WHAT NEEDS TO BE DONE: Write out only the lines from the top of the listing below through the one with "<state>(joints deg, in", exactly as they stand, while keeping pictures out of the copy.

────

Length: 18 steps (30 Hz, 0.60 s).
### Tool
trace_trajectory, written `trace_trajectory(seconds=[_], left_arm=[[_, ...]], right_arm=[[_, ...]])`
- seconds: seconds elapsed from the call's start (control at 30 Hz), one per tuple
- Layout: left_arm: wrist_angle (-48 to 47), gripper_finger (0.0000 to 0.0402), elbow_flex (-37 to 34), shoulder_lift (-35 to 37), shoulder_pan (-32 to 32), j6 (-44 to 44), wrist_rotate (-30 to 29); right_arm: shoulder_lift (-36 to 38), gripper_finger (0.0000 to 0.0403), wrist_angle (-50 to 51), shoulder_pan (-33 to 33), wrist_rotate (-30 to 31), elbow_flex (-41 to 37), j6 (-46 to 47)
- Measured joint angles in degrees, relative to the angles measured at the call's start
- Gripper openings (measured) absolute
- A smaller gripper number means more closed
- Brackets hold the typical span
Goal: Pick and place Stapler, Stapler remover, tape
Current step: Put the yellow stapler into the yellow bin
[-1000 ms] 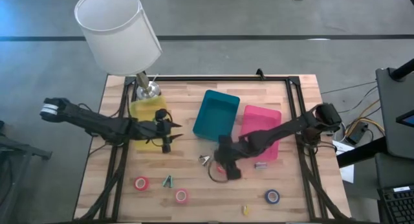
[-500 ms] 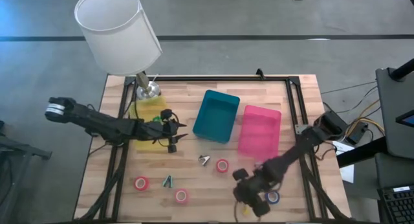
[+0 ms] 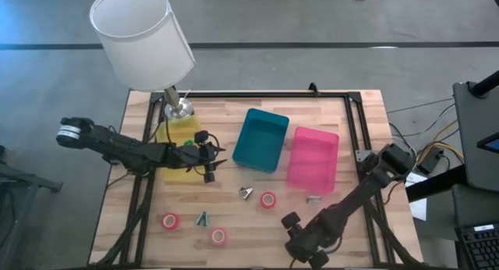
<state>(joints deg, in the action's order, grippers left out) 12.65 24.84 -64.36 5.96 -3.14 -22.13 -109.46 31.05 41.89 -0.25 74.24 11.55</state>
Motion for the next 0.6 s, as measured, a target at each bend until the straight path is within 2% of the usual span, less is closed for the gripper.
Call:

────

SOLUTION FOR THIS EXERCISE:
Length: 18 steps (30 Hz, 0.60 s).
### Tool
trace_trajectory, written `trace_trajectory(seconds=[_], left_arm=[[_, ...]], right_arm=[[_, ...]])`
- seconds: seconds elapsed from the call's start (control at 30 Hz), one per tuple
- Layout: left_arm: wrist_angle (-48 to 47), gripper_finger (0.0000 to 0.0402), elbow_flex (-37 to 34), shoulder_lift (-35 to 37), shoulder_pan (-32 to 32), j6 (-44 to 44), wrist_rotate (-30 to 29); right_arm: shoulder_lift (-36 to 38), gripper_finger (0.0000 to 0.0403), wrist_angle (-50 to 51), shoulder_pan (-33 to 33), wrist_rotate (-30 to 31), elbow_flex (-41 to 37), j6 (-46 to 47)
- Measured joint angles in degrees, relative to the angles measured at the call's start
- Gripper openings (measured) absolute
- A smaller gripper number means more closed
- Brackets hold the typical span
Goal: Pick and place Stapler, Stapler remover, tape
Current step: Put the yellow stapler into the yellow bin
[-1000 ms] 
[-500 ms] 
[+0 ms] 
<state>(joints deg, in the action's order, grippers left out) 12.65 24.84 -64.36 5.96 -3.14 -22.13 -109.46 31.05 41.89 -0.25 74.24 11.55</state>

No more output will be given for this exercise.